### Instructions for the task
In the data below, find every line that has the string "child", and copy it.

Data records
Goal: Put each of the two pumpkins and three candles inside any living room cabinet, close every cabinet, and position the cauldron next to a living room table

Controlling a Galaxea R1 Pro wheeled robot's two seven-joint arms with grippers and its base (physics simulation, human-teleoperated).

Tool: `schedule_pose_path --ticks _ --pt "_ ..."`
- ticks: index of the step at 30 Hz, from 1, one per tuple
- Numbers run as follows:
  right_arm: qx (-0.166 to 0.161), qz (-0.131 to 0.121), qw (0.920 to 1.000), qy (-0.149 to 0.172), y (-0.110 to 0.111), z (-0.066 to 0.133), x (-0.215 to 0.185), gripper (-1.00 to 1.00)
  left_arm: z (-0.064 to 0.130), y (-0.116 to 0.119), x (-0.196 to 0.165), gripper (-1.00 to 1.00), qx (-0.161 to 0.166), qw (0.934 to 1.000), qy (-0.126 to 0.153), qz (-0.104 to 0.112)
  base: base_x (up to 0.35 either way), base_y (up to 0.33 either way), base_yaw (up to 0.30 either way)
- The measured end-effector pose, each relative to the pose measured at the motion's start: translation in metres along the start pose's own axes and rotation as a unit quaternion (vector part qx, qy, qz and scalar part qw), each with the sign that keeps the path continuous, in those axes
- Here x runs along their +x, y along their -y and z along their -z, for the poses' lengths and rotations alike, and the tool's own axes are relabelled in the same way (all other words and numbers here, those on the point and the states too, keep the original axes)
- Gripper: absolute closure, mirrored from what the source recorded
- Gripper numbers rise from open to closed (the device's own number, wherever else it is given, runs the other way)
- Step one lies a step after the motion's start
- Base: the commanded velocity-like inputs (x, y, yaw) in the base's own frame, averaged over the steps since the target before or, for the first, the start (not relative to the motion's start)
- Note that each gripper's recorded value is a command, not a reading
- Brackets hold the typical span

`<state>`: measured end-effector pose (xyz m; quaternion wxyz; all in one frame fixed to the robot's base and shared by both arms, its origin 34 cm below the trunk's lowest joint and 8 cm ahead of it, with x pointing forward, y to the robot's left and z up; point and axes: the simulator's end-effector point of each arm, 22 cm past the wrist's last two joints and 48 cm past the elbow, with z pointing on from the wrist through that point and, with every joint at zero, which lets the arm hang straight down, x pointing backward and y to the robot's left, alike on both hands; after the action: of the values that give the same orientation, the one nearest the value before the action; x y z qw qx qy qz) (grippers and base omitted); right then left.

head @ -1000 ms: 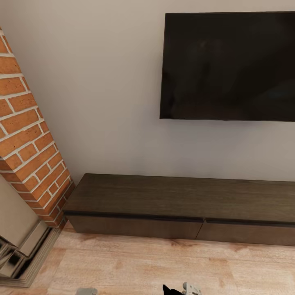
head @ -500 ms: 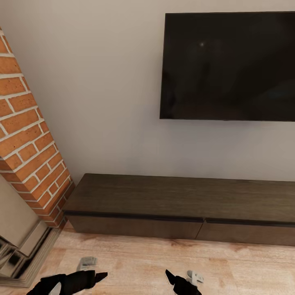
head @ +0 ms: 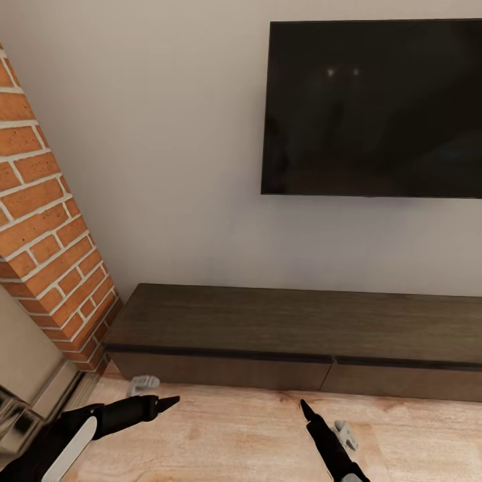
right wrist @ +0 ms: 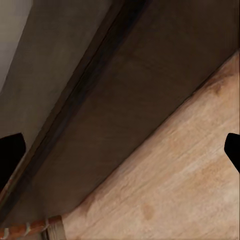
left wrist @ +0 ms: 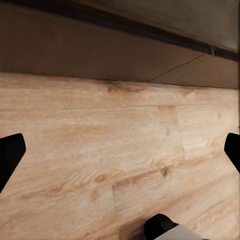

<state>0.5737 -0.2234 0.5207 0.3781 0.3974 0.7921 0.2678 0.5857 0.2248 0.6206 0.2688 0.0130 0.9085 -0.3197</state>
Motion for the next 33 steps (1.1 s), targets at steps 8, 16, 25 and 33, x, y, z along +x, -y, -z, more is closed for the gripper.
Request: schedule_pose_path --ticks 8,16,25,33 --pt "-0.02 -0.026 0.9989 0.033 -0.023 -0.011 -0.025 -1.0 0.005 0.026 -0.022 -1.0 0.022 0.9996 0.006 -0.013 -0.017 0.0 0.0" --pt "-0.047 -0.025 0.9975 0.046 -0.049 -0.016 -0.039 -1.0 0.007 0.047 -0.023 -1.0 0.055 0.9984 -0.003 -0.013 -0.006 0.0 0.0" --pt "-0.085 -0.083 0.9895 0.082 -0.057 -0.013 -0.063 -1.0 0.012 0.076 -0.017 -1.0 0.129 0.9915 -0.011 -0.008 0.0 0.0 0.0" --pt "-0.11 -0.078 0.9869 0.089 -0.057 -0.018 -0.059 -1.0 0.01 0.061 -0.01 -1.0 0.126 0.9914 -0.025 0.024 0.0 0.0 0.0"
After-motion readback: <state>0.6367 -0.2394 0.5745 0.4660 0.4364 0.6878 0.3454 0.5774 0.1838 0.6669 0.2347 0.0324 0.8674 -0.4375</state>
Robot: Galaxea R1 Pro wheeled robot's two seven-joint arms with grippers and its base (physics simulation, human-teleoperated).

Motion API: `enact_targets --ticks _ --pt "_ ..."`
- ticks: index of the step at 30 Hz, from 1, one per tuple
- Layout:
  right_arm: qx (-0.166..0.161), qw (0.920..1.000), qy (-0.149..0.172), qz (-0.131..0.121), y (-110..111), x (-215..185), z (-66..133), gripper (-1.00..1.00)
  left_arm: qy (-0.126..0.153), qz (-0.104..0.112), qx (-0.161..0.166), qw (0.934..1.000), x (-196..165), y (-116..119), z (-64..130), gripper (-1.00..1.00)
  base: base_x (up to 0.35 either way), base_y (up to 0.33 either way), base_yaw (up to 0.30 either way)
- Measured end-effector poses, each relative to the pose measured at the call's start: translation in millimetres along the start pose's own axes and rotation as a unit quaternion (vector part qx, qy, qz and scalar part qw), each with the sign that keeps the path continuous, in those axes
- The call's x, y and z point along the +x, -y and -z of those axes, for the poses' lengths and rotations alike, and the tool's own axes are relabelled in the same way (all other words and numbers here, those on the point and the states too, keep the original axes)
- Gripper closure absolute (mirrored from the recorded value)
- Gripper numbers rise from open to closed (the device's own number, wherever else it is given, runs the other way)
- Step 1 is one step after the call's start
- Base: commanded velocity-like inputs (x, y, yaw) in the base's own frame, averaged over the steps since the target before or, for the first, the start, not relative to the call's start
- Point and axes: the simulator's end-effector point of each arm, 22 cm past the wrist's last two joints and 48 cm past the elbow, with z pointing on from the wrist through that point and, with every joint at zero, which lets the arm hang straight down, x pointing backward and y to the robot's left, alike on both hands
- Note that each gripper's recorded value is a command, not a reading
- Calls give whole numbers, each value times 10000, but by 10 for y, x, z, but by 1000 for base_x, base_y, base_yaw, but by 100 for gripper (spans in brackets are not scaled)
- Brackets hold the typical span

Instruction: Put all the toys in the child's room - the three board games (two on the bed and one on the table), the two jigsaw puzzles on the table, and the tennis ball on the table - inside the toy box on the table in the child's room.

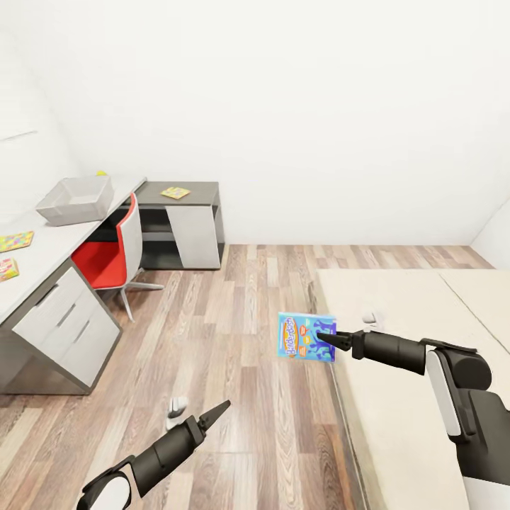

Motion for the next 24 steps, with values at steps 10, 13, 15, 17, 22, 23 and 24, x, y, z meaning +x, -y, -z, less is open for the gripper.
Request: enact_targets --ticks 10,13,15,17,22,23,24 --pt "5 10000 -3 -2 3 3 0 100 7 0 -31 10000 6 -25 7 -100 246 214 0" --pt "6 10000 -6 -8 6 7 -1 100 9 2 -34 10000 7 -28 7 -100 281 180 0" --pt "5 10000 -9 -11 8 9 0 100 9 2 -36 10000 8 -30 7 -100 288 167 0" --pt "5 10000 -10 -12 9 9 0 100 9 0 -38 10000 9 -31 7 -100 292 154 0" --pt "1 10000 -12 -13 8 10 1 100 6 -7 -44 10000 11 -34 7 -100 305 118 0" --pt "2 10000 -12 -12 9 10 1 100 6 -7 -44 10000 11 -34 7 -100 316 79 0" --pt "-1 10000 -11 -14 7 10 1 100 5 -9 -46 10000 11 -35 7 -100 320 63 0"
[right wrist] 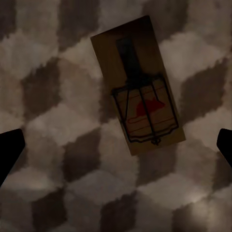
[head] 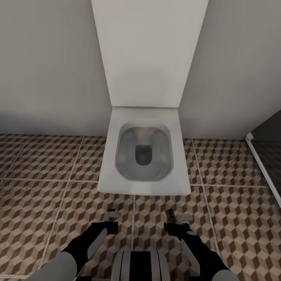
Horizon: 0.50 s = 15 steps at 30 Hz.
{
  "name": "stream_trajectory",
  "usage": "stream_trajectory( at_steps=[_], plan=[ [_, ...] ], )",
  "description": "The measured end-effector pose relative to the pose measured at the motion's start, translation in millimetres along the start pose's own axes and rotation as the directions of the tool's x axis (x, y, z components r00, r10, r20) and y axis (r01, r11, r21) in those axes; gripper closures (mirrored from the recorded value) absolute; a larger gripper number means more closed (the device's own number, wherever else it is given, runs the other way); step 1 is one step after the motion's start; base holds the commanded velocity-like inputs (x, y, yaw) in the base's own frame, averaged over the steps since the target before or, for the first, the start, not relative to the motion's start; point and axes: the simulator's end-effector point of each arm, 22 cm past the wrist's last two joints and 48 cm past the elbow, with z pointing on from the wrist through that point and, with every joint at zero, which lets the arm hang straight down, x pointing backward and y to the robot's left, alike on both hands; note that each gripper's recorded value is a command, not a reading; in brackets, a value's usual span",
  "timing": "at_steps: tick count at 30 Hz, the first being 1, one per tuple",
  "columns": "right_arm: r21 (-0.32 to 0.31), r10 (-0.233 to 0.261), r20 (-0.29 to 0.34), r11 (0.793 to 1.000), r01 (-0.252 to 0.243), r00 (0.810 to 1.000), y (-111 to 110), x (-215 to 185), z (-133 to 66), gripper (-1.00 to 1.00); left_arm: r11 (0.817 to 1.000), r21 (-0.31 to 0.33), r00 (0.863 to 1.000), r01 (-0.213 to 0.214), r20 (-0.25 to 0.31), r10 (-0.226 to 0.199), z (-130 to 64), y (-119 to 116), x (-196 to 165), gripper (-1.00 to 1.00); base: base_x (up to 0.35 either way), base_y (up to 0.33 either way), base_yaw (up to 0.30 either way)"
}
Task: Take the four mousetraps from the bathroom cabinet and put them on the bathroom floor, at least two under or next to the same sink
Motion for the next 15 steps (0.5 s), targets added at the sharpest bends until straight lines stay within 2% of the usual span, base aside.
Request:
stream_trajectory(
  at_steps=[15],
  plan=[
    [0.0, 0.0, 0.0, 1.0, 0.0, 1.0, 0.0, 0.0, 0.0, -1.0, 1.0, 0.001, 1.0, 0.0, 0.003, 0.0, -0.3, -0.5, -1.3, 1.0, 0.0, 0.0, 0.0]
  ],
)
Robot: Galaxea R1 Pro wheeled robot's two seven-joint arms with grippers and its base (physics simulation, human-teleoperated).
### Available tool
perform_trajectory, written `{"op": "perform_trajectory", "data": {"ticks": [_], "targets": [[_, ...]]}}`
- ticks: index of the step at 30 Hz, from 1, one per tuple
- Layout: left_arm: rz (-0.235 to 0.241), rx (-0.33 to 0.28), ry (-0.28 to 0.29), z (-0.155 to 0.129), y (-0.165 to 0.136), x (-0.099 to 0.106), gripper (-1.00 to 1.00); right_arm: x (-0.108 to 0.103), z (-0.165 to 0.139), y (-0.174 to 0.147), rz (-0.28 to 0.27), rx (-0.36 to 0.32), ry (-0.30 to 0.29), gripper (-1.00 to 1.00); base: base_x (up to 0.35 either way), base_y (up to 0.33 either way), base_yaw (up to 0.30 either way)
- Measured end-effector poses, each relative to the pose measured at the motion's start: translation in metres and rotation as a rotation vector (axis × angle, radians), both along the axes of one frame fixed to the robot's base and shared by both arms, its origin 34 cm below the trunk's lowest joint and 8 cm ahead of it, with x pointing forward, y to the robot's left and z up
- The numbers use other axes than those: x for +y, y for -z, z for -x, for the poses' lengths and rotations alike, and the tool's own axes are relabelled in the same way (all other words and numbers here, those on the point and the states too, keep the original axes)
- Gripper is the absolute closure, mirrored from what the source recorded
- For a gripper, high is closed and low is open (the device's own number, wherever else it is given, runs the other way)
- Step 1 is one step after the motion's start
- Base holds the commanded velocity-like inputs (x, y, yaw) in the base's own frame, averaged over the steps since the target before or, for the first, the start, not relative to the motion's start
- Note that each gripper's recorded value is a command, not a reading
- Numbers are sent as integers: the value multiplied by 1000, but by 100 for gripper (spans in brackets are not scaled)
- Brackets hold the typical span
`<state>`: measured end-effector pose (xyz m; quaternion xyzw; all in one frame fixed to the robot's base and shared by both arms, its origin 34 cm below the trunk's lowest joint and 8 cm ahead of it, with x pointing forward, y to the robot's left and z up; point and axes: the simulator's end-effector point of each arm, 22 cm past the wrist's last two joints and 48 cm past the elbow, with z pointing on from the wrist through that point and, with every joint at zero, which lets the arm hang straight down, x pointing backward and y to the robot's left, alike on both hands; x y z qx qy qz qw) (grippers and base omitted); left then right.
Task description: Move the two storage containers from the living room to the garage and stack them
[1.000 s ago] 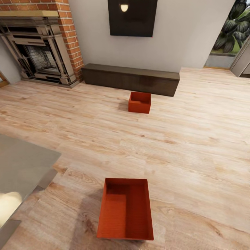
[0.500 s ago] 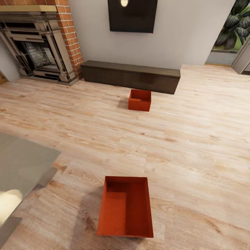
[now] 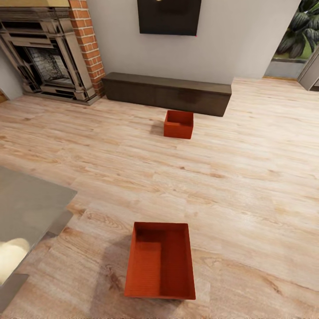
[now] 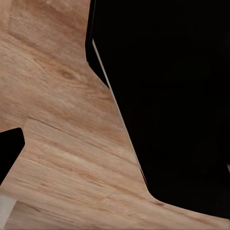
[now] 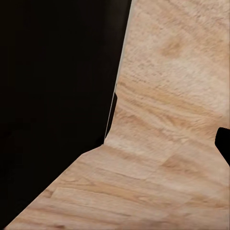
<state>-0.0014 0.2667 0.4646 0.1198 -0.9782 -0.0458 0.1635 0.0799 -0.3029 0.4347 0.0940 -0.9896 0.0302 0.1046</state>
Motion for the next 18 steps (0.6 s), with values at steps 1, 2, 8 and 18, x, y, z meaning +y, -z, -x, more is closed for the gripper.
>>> {"op": "perform_trajectory", "data": {"ticks": [1,2,8,18], "targets": [[0,2,0,1,0,0,-100,0,1,0,0,2,0,-100,0,0,0],[0,4,0,1,0,0,-100,0,1,0,0,3,0,-100,0,0,0],[0,13,0,5,-2,0,-100,0,5,-1,-1,13,0,-100,0,0,0],[0,29,-1,10,-4,0,-100,1,11,-2,0,30,0,-100,0,0,0]]}}
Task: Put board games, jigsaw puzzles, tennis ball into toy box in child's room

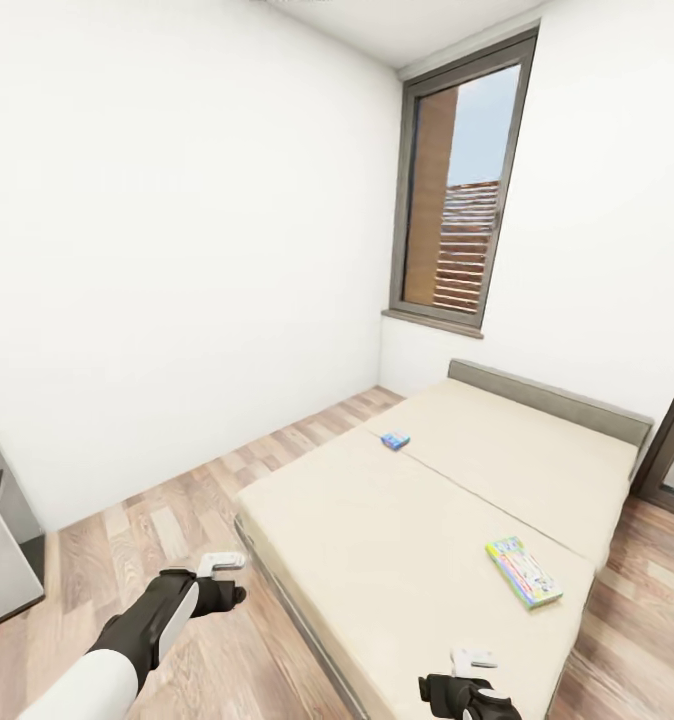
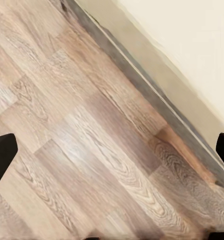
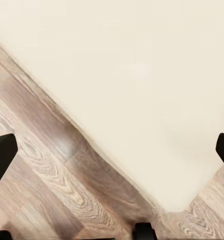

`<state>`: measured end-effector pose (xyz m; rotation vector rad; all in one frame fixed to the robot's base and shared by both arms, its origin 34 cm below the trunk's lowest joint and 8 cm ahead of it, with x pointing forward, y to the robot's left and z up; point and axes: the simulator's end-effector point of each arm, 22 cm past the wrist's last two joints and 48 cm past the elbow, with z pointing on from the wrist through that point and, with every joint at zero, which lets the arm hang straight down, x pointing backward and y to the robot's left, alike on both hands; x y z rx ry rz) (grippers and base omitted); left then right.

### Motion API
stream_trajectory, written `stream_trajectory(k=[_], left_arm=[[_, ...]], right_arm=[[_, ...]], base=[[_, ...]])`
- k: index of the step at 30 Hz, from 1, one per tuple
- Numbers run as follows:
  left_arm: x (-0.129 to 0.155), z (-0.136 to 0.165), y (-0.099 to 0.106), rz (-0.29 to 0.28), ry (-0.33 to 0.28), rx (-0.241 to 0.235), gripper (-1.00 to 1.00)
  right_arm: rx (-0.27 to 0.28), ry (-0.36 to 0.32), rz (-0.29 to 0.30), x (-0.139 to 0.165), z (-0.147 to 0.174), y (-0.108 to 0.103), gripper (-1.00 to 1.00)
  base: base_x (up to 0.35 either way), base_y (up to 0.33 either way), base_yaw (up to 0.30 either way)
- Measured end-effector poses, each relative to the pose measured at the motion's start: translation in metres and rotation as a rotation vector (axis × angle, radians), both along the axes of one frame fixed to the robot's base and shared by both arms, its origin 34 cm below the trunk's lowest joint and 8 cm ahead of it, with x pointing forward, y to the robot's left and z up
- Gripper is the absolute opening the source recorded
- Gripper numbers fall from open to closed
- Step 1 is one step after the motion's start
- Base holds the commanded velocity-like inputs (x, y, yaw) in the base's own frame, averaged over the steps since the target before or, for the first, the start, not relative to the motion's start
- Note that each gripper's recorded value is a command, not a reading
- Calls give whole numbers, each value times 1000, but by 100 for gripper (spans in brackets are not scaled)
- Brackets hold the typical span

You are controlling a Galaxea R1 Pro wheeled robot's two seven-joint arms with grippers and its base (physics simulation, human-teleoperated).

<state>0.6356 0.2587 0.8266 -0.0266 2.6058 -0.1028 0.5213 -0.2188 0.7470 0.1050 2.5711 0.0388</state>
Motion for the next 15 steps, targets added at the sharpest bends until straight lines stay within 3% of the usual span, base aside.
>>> stream_trajectory(k=[5, 15], left_arm=[[0, 0, 0, 0, 0, 0, 100], [0, 0, 0, 0, -2, 1, 100]], right_arm=[[0, -1, 0, 0, 0, 0, 100], [0, -1, 0, 0, 0, 0, 100]], base=[[-220, 0, 72], [-48, 0, 8]])
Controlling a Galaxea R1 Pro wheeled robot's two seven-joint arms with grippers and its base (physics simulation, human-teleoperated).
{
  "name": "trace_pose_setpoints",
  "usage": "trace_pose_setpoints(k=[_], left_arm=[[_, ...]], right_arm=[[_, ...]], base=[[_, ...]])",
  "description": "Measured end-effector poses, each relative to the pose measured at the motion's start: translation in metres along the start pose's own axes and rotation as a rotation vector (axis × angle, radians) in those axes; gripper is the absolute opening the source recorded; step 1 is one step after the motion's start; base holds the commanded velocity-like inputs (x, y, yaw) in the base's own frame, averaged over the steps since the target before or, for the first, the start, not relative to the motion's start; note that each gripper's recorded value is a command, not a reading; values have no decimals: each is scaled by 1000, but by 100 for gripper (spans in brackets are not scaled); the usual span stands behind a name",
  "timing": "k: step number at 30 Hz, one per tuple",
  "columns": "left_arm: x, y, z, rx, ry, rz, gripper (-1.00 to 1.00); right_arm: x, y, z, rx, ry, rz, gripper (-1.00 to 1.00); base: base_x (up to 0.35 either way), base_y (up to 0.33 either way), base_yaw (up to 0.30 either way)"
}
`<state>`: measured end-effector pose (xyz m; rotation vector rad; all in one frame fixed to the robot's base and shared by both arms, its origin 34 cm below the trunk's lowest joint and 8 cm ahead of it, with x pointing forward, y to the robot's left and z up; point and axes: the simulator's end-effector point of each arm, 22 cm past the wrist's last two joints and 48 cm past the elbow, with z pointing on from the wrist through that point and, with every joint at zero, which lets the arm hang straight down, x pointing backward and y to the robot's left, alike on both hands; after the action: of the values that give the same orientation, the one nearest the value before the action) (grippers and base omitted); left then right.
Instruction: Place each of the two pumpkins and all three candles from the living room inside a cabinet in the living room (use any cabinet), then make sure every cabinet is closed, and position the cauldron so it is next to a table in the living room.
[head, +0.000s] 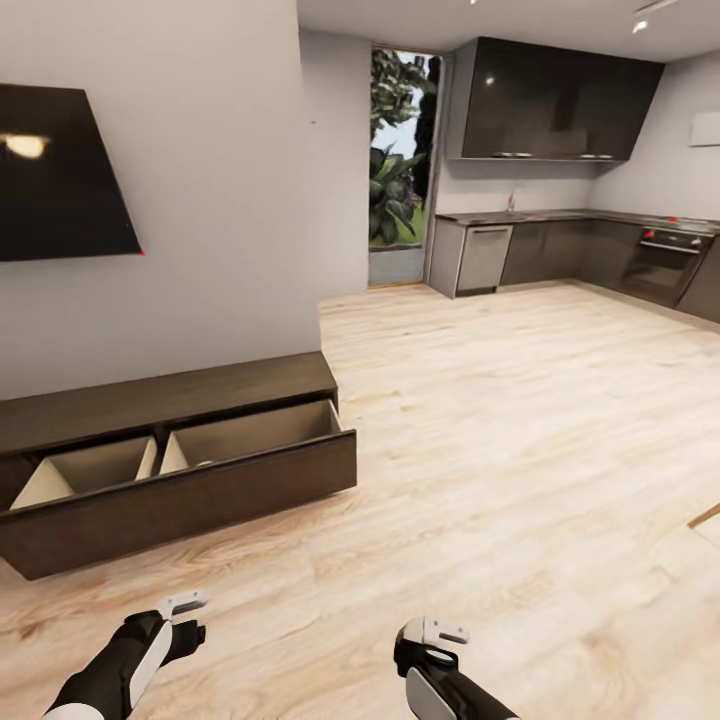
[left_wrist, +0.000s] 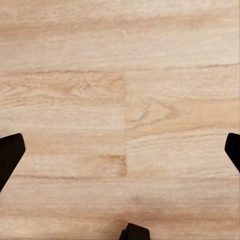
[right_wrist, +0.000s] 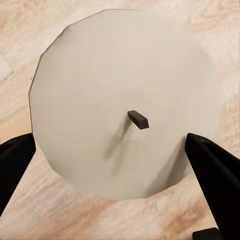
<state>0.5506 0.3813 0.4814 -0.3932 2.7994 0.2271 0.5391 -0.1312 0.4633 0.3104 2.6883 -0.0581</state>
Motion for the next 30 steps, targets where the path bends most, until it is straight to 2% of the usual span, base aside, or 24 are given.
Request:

### Response to the task
Instruction: Put all the toys in the child's room - the three board games (two on the bed and one on the table), the two jigsaw puzzles on the table, and the tennis ball on the table - inside the toy box on the table in the child's room.
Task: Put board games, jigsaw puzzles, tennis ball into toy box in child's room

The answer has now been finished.